Confronted with the pain of people's livelihoods, former Executive Director of the Bank of Japan, Kazuhiro Momose, bluntly stated: "Raising interest rates is like pouring salt on the wounds of low-income groups." This division is turning into political pressure, leading to an 8-percentage-point drop in the support rate for the Shōbō cabinet to 36%. In the upcoming summer House of Councillors election, if the ruling party cannot show effective measures for people's livelihoods, it may repeat last year's defeat in the House of Representatives election.

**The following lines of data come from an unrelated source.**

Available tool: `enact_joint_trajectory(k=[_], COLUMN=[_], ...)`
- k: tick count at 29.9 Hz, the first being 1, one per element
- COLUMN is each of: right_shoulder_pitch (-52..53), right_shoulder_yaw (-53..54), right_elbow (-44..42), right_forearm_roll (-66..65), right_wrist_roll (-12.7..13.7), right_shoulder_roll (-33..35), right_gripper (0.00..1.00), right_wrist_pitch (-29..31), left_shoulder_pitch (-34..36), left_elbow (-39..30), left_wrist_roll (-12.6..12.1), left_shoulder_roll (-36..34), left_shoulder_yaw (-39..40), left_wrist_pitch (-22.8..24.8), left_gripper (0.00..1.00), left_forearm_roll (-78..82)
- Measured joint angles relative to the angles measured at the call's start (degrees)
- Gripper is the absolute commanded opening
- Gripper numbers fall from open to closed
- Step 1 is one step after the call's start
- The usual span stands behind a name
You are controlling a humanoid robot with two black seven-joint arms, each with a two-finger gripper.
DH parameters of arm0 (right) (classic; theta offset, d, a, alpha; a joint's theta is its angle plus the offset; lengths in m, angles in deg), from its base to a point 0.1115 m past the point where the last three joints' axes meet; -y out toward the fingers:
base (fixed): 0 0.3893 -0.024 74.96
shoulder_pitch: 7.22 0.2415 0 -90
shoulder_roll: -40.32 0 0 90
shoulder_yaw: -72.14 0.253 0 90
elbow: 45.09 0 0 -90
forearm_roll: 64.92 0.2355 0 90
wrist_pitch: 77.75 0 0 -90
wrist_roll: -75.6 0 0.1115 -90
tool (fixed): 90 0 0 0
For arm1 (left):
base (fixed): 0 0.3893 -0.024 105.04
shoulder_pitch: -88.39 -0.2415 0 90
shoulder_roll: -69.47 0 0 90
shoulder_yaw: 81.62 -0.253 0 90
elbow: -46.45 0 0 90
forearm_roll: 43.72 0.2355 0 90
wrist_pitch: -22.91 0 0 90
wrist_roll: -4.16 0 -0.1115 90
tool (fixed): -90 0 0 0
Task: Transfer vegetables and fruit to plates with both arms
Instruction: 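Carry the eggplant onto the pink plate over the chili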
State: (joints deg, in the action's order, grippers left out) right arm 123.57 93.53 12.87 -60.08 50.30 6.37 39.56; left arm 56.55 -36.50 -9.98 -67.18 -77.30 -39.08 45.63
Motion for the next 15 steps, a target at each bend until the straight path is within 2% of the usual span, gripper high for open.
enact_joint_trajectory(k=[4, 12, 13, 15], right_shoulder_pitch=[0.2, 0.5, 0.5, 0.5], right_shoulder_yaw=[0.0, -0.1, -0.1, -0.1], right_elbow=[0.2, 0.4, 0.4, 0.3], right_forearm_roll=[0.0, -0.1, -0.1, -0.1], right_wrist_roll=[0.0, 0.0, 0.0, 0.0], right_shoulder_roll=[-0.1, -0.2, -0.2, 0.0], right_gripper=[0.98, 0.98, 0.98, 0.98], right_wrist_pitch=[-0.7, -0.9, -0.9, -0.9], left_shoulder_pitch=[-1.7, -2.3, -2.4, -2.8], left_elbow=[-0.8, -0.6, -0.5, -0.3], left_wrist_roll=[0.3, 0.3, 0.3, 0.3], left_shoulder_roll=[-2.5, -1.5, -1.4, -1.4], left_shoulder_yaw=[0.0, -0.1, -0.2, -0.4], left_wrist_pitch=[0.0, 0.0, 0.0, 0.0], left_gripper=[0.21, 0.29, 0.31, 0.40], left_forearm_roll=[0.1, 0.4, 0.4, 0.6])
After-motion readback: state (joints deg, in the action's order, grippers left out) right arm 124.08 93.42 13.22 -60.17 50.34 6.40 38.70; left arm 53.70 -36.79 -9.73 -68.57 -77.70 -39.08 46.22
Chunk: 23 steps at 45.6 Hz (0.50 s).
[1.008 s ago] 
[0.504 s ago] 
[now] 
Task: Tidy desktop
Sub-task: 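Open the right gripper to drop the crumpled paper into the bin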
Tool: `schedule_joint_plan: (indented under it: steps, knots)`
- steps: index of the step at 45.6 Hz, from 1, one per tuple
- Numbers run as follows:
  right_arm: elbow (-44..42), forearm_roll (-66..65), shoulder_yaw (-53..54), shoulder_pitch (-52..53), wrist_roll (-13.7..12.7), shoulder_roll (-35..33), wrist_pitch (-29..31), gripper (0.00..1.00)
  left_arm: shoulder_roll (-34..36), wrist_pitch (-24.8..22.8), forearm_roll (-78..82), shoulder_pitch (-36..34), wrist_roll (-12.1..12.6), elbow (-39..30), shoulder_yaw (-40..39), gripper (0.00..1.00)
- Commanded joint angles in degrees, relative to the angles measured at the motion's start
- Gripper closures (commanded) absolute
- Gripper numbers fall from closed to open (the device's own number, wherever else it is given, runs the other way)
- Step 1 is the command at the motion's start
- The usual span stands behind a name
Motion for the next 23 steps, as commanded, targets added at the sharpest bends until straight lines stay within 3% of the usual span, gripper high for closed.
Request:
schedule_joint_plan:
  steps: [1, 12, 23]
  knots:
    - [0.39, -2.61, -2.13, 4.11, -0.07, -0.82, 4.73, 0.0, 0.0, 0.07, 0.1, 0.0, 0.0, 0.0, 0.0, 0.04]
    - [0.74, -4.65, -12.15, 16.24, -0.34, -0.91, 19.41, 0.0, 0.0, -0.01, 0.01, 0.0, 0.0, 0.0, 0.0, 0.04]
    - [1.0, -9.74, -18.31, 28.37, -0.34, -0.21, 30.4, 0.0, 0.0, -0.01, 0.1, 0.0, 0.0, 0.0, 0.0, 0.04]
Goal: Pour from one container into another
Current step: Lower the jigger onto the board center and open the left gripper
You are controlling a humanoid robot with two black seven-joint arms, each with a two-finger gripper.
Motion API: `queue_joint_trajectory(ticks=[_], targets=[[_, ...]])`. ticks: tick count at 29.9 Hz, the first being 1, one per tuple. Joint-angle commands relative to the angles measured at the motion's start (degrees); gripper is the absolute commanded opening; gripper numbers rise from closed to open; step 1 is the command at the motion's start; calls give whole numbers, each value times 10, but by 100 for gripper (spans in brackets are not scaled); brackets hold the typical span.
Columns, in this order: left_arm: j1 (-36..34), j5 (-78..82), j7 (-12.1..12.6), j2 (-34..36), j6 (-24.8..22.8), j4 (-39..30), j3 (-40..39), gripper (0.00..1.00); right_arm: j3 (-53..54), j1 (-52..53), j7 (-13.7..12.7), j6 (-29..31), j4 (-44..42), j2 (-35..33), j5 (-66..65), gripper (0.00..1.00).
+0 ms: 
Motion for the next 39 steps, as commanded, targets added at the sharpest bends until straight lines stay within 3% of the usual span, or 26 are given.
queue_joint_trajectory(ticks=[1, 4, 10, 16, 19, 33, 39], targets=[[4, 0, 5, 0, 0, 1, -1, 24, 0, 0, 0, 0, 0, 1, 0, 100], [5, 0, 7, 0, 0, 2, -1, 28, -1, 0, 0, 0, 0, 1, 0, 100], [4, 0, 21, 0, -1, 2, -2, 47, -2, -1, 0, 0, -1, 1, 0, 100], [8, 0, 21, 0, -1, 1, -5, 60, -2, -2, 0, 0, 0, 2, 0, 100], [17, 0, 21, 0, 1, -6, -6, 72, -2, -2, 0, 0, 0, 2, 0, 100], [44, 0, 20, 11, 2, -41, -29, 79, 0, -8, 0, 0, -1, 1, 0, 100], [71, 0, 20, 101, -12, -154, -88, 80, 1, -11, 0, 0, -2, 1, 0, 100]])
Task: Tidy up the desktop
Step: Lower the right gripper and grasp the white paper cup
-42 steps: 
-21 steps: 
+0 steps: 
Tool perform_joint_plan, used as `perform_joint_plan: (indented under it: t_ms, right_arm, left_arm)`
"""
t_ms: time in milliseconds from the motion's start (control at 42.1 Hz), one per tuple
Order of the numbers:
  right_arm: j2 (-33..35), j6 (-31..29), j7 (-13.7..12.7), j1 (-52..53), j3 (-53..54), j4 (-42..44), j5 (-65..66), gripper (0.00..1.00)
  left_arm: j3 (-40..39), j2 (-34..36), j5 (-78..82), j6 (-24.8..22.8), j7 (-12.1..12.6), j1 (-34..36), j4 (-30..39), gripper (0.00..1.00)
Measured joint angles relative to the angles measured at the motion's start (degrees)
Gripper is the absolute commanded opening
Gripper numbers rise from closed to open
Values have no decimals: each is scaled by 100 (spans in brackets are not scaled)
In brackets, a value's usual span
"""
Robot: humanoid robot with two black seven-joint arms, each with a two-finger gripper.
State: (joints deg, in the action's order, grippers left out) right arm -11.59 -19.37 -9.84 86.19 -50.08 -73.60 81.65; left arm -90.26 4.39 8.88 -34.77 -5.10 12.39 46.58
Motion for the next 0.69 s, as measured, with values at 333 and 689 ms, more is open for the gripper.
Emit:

Monetary policy is also facing a dilemma. Although economists generally expect another interest rate hike in July, Kazuo Ueda must weigh the "ghost of the bubble economy" — the historical lesson of five consecutive interest rate hikes in 1989 that directly burst the asset bubble is still fresh in memory.

More subtly, the yen's exchange rate has rebounded to below the 150 level driven by risk aversion, undermining the last justification for monetary easing.

This interest rate revolution, which began in the Bank of Japan's building, is reshaping the genetic sequence of the Japanese economy. While financial capital revels in the interest rate spread game, the real economy struggles in the chain of cost transfer. This imbalance will ultimately test the wisdom of Japanese policymakers: can a third path be found between controlling inflation and maintaining people's livelihoods? The answer may lie in the direction of policies this summer.

The translation is provided by third-party software.